Recommended by Adam Richter

  • The Antique Shoppe
    13 May. 2021
    I love the way this budding romance unfolds so gradually and naturally over the course of the play. It's a beautiful and charming short one-act. Read and produce it!
  • Three Seconds To Midnight
    10 May. 2021
    What a delightful and funny meditation on time. John Mabey's character of Father Time is so unexpected but also so perfect. Bonnie wants just a little more time and Father Time isn't able to give it to her, but what he offers instead is surprising and a great fit. This would be a great play for any 10-minute festival.
  • Phillie's Trilogy
    8 May. 2021
    An amazing play that works as both a coming-of-age tale and a coming-of-aging story. Over the course of several decades the title character and those around him are still trying to figure out who they are. I particularly love the way Doug DeVita shows the characters at different ages on stage at the same time, as if to say that we never really leave the past behind.
    Extraordinary.
  • Easy Target [a monologue]
    6 May. 2021
    Wow. This is a powerful monologue about self-doubt, imposter syndrome and the pernicious evil of that inner voice that haunts us all. Absolutely heartbreaking.
  • Barbarian
    5 May. 2021
    That whole business about "Thou Shalt Not Kill" gets an early and brutal test when a Viking vampire attacks a Medieval English church. This short play has great tension, horror and blood (so much blood!) but it's the exploration of that early concept of sin that makes "Barbarian" linger in your mind long after it ends. How did early Christians reconcile Jesus' teachings with a dangerous and brutal world?
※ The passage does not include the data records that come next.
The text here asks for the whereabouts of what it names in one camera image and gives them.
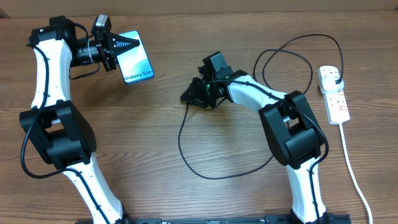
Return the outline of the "Samsung Galaxy smartphone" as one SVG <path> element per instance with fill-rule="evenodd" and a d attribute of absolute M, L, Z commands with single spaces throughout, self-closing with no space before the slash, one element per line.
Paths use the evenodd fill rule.
<path fill-rule="evenodd" d="M 125 84 L 153 78 L 154 71 L 138 31 L 132 30 L 120 33 L 120 35 L 140 42 L 140 46 L 134 47 L 117 57 Z"/>

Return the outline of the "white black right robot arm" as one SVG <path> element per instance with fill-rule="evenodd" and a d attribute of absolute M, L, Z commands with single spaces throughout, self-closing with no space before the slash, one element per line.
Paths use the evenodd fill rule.
<path fill-rule="evenodd" d="M 234 71 L 221 52 L 203 59 L 195 77 L 180 99 L 187 105 L 215 109 L 224 100 L 244 105 L 261 119 L 273 157 L 285 166 L 292 190 L 291 223 L 326 223 L 318 165 L 327 140 L 303 93 L 271 90 L 245 71 Z"/>

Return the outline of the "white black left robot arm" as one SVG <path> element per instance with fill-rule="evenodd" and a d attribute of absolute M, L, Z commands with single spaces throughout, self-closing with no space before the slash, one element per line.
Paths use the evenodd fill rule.
<path fill-rule="evenodd" d="M 29 37 L 37 82 L 31 109 L 19 115 L 25 131 L 21 167 L 34 179 L 68 177 L 91 212 L 92 223 L 132 223 L 99 168 L 94 131 L 72 102 L 70 69 L 97 64 L 114 70 L 118 55 L 140 42 L 112 33 L 105 15 L 99 15 L 82 38 L 76 36 L 76 28 L 84 27 L 65 16 L 52 17 L 48 26 L 32 30 Z"/>

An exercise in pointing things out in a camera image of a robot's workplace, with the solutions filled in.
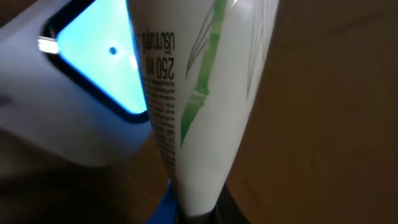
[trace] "screen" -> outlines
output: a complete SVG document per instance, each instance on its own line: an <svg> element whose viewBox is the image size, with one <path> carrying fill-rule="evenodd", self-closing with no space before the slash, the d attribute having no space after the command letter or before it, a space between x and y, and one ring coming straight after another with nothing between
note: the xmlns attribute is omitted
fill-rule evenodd
<svg viewBox="0 0 398 224"><path fill-rule="evenodd" d="M96 0L57 36L60 56L131 114L147 110L126 0Z"/></svg>

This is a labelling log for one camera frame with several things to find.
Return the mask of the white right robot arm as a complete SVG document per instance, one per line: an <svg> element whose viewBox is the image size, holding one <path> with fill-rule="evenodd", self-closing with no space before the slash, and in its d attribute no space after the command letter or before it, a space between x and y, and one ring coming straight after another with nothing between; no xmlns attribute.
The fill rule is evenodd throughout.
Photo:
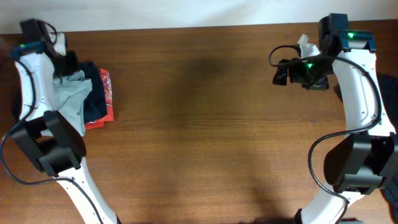
<svg viewBox="0 0 398 224"><path fill-rule="evenodd" d="M334 74L346 120L345 130L338 133L342 141L325 156L319 192L297 211L294 221L340 223L353 203L385 187L397 172L397 132L377 80L373 35L334 30L319 45L302 35L293 49L297 57L276 63L274 84L321 90Z"/></svg>

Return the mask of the light blue t-shirt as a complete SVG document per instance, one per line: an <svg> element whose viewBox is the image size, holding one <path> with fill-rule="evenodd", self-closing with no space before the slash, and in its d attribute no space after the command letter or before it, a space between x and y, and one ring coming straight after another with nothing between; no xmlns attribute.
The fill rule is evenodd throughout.
<svg viewBox="0 0 398 224"><path fill-rule="evenodd" d="M84 71L79 70L69 76L54 78L52 87L55 106L45 105L41 114L58 110L80 136L84 136L84 100L92 91L91 79L85 78Z"/></svg>

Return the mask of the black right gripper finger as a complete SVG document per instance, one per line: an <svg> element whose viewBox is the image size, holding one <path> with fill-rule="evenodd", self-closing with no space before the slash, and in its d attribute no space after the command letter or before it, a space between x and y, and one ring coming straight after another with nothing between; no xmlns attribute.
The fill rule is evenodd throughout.
<svg viewBox="0 0 398 224"><path fill-rule="evenodd" d="M286 86L287 78L288 78L288 75L286 73L276 72L272 79L272 84Z"/></svg>
<svg viewBox="0 0 398 224"><path fill-rule="evenodd" d="M289 66L286 64L289 62L290 60L288 59L282 59L281 61L279 61L276 66L276 74L288 74Z"/></svg>

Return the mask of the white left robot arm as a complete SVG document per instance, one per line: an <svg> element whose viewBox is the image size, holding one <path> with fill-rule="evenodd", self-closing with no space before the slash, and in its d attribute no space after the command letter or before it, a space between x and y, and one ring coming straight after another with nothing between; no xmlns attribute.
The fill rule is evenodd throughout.
<svg viewBox="0 0 398 224"><path fill-rule="evenodd" d="M61 42L33 40L11 53L21 81L21 112L8 132L32 165L71 198L85 223L119 223L88 169L83 102L91 80Z"/></svg>

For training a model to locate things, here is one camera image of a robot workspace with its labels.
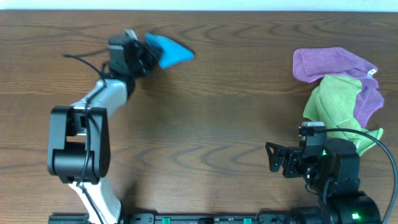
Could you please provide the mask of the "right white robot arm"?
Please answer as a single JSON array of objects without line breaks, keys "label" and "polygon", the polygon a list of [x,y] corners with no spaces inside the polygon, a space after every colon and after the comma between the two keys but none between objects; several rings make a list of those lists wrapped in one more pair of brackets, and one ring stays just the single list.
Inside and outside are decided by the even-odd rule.
[{"label": "right white robot arm", "polygon": [[380,223],[372,198],[359,190],[360,157],[354,144],[325,133],[309,134],[297,147],[267,142],[271,172],[303,178],[318,196],[318,206],[291,210],[284,223]]}]

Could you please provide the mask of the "blue microfiber cloth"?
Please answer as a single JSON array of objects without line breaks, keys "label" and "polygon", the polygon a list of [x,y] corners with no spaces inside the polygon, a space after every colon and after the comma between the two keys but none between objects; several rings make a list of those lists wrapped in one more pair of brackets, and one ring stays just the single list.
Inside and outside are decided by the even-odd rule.
[{"label": "blue microfiber cloth", "polygon": [[194,53],[191,50],[168,37],[147,33],[145,41],[161,50],[159,58],[161,69],[167,69],[176,64],[189,62],[194,59]]}]

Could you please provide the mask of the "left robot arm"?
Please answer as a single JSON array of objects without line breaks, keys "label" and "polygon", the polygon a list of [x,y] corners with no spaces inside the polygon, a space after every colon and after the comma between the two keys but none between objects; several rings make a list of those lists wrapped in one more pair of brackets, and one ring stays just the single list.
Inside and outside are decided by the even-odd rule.
[{"label": "left robot arm", "polygon": [[123,206],[107,173],[111,162],[110,117],[132,95],[136,80],[147,78],[164,52],[147,35],[131,30],[108,41],[109,60],[101,67],[74,56],[98,74],[93,89],[70,106],[51,110],[47,170],[71,187],[87,209],[84,215],[49,216],[49,223],[120,223]]}]

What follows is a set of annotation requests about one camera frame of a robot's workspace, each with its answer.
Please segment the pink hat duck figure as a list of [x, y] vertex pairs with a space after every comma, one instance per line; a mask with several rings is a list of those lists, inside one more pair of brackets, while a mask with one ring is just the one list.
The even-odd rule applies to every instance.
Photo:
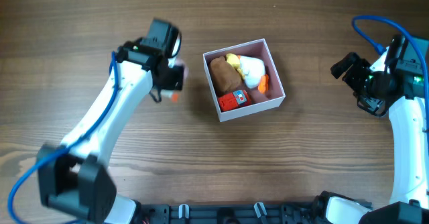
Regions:
[[168, 98], [173, 102], [178, 100], [177, 91], [181, 91], [184, 81], [188, 76], [189, 69], [181, 58], [173, 57], [168, 60], [167, 82], [160, 90], [160, 96]]

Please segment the brown plush bear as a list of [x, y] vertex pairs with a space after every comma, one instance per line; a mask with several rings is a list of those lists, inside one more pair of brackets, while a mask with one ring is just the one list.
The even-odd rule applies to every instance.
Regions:
[[230, 93], [241, 86], [242, 79], [239, 73], [226, 61], [224, 56], [213, 59], [209, 68], [218, 95]]

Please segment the red toy truck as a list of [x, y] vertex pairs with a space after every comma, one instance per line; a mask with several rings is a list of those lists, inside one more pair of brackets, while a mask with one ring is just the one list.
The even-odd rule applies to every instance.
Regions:
[[251, 98], [246, 90], [237, 90], [218, 98], [222, 112], [231, 111], [251, 104]]

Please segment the white orange plush duck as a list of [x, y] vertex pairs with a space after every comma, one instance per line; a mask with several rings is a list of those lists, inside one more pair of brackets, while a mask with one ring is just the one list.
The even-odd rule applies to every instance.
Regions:
[[226, 60], [239, 73], [247, 88], [257, 89], [262, 94], [269, 90], [269, 76], [263, 60], [232, 53], [226, 54]]

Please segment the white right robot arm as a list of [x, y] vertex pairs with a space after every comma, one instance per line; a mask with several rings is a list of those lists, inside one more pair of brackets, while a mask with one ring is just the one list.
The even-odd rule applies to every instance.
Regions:
[[370, 64], [351, 52], [330, 70], [352, 88], [363, 110], [388, 115], [394, 144], [393, 190], [389, 204], [375, 210], [324, 192], [314, 202], [314, 217], [328, 223], [427, 223], [428, 114], [420, 61], [408, 53], [386, 52]]

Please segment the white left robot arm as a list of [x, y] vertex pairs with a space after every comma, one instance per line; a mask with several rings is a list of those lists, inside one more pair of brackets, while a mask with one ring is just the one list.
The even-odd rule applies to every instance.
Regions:
[[58, 147], [45, 144], [36, 166], [43, 206], [85, 223], [133, 223], [139, 203], [117, 192], [107, 168], [123, 128], [141, 100], [182, 89], [186, 69], [176, 64], [181, 41], [152, 48], [126, 42], [112, 53], [109, 79]]

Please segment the white box pink interior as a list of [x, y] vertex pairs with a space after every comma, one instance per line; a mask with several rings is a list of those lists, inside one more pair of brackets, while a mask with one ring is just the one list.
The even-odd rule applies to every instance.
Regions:
[[[238, 109], [233, 109], [230, 111], [221, 111], [221, 108], [219, 107], [218, 103], [219, 94], [216, 92], [215, 87], [213, 85], [212, 74], [209, 70], [209, 64], [211, 60], [219, 56], [224, 56], [226, 53], [234, 53], [238, 55], [256, 57], [263, 60], [267, 70], [267, 74], [269, 76], [269, 89], [264, 95], [261, 94], [257, 89], [249, 89], [247, 90], [247, 92], [251, 98], [250, 105]], [[214, 102], [214, 106], [220, 122], [279, 107], [286, 97], [282, 82], [275, 66], [275, 62], [271, 57], [271, 52], [269, 51], [269, 47], [264, 38], [245, 42], [235, 46], [229, 46], [227, 48], [221, 48], [211, 52], [205, 52], [202, 55], [202, 58], [204, 62], [204, 71], [210, 88], [212, 100]]]
    Read and produce this play. Audiences need to be challenged with it.
  • Favorite Son
    5 May. 2021
    No matter how old we get, children never really let go of the scars they received as kids — whether from the playground, the school or their own family. Philip Middleton Williams shows us just how close to the surface all of this is in this wonderful two-hander that would be a gem for any pair of actors to perform. Excellent job!
  • COLLECTIVE GROUPINGS OF ANIMALS
    3 May. 2021
    I think it's safe to say no one will ever fall asleep — or eat — on a train again after watching Rachael Carnes' wonderfully absurd and (for one audience member, anyway) cringey short play about the nature of existence and where the hell you find tzaziki sauce. Read this play, produce it and for the love of all that is good in the world, don't wipe your greasy hands on the upholstery.
  • Skywriting (a one-minute play)
    3 May. 2021
    This sweet, lovely, romantic comedy goes horribly wrong in the span of a minute, and the results are hilarious. Matthew Weaver has a gift for turning seemingly conventional situations on their head in ways that are surprising and fun, even when (spoilers) the characters may not survive.
  • A Right Way to Fold a Fitted Sheet
    3 May. 2021
    Robin Berl gives us a powerful meditation on grief, fear and coping in this domestic two-hander that isn't REALLY about how to fold a fitted sheet (but still kind of is). An excellent short play that would be a cinch to stage.
  • What If, a monologue
    1 May. 2021
    I think one of the worst aspects of the COVID pandemic was how helpless so many of us felt, and Jeffrey James Keyes' heartbreaking monologue brings that helpless feeling to life. This solo piece is touching and poignant in the way it forces us all to ask the same question as the protagonist: What would have changed if I had done things differently?
    Definitely a piece that needs to be staged once live theater happens again.